NNNNAAAAAHH-AAAAAAAH-AAAAAAAAAAAHHHH!

A few seconds later, the earth started rumbling, stopping the octopuses on their tracks, and making Gotcha's fur's hat to fall, while the huntress made an effort to keep balance. After a moment, one of the octopuses looked at the distance, and got a scared look. Gotcha looked at the same direction, and wide opened her eyes in fear.

"NOOO! STOP! I DON'T HUNT FOR IVORY!" The huntress screamed while moving her hands in front of her in defense, while the octopuses screamed.

RRRRRMMMMMBBBBBBLLLLLLRRRRRMMMMMBBBBLLLLLLL...!

Gotcha and her gang were caught in the middle of an elephants' stampede that lasted almost one minute. Once the beasts were gone, Gotcha and the octopuses were totally flattened against the ground.

Mary jumped down from the tree, and started folding them as if they were papers, at enhanced toon's speed, while whistling the Tiny Toons Adventures' theme song. Once she was done, the girl placed the flat villains on a large envelope, and walked next to the mailbox of the closest house. Then, she placed a few stamps on the envelope, and placed it inside the mailbox; a second later, Beeper appeared on scene, on a mailman's outfit. The little bird took the envelope, and dashed away. Mary made her spin-change back to normal.

"I wonder if sending a woman on heavy clothing and a bunch of sea creatures to The Sahara Desert was too much." Mary thought while rubbing her chin.

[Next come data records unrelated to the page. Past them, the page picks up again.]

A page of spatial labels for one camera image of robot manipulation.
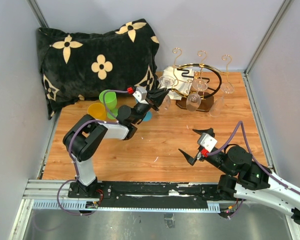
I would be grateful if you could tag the yellow plastic goblet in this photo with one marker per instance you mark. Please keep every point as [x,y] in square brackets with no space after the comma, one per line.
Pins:
[97,110]

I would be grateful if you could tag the short clear wine glass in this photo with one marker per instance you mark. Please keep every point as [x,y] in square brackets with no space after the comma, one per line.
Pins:
[194,99]

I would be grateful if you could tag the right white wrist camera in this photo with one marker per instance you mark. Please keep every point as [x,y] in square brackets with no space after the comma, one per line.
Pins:
[207,142]

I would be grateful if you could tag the gold and black wine glass rack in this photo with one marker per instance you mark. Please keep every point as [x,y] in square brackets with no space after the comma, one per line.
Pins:
[191,91]

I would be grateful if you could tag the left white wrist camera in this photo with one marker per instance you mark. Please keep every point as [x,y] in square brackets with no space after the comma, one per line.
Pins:
[140,95]

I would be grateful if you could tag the brown tinted clear goblet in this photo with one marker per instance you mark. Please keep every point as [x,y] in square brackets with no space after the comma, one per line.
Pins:
[167,82]

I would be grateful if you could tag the black floral plush pillow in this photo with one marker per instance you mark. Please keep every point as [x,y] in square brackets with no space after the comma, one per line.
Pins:
[79,66]

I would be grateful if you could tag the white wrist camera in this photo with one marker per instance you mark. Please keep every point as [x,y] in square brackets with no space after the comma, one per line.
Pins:
[140,95]
[207,142]

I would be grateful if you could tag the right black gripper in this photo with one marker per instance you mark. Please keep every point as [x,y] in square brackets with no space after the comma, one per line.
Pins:
[209,131]

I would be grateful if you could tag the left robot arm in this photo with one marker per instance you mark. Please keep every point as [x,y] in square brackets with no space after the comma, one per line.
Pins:
[84,138]

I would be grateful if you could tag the tall clear champagne flute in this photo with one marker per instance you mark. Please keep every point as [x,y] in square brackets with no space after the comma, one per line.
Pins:
[216,109]

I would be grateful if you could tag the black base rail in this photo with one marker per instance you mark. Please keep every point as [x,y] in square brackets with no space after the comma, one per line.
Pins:
[156,196]

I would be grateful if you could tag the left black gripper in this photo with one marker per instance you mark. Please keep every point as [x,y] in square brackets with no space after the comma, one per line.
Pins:
[155,98]

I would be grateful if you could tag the blue plastic goblet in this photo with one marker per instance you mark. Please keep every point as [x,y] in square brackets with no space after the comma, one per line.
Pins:
[144,109]

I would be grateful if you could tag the folded cream cloth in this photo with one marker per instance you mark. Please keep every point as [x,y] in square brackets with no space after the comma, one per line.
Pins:
[179,81]

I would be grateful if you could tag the green plastic goblet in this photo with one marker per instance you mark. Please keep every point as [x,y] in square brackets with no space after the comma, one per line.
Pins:
[109,100]

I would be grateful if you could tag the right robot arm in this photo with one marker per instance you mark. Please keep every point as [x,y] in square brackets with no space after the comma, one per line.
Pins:
[244,178]

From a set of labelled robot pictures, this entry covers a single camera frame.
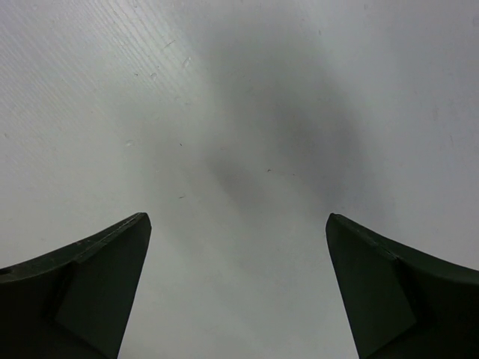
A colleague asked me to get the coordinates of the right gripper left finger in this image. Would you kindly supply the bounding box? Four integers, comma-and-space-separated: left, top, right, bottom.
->
1, 212, 151, 358

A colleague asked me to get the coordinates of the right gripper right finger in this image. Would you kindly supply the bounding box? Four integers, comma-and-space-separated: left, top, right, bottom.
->
326, 214, 478, 358

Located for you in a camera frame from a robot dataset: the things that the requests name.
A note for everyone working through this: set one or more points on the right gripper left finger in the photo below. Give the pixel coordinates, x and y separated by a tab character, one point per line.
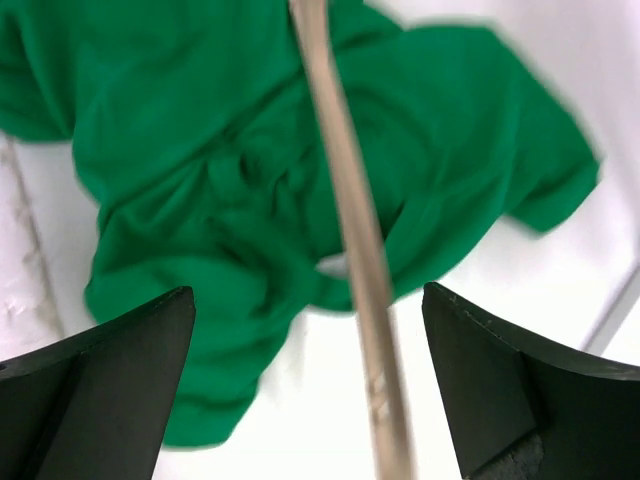
95	406

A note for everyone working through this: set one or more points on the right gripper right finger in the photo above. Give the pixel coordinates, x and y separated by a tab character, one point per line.
521	406

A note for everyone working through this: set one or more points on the beige plastic hanger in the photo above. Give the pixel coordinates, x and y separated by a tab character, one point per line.
367	265

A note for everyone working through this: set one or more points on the green t shirt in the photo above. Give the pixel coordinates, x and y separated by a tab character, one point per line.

"Naah!" The girl concluded, and, smiling, directed to her house.

Back in town, Ron dropped Hill at her house's door.

"Well, here I am. Thanks for the laughter, Ron. This jogging session was a lot more interesting that I thought it might be." Hillary told the guy. Ronald and her shook paws, and he started walking away. Before being out of sight, Ronald turned to give her a last look, and directed to her.

"And I don't need to look for qualities you don't have, Hillary. You have a lot of them." Ronald said while waving good bye. Hillary smiled, and entered her house. She gave a look at the direction Ron was now getting out of sight.

"You called me beautiful… You don't look so bad either, pal." Hillary whispered before closing the door.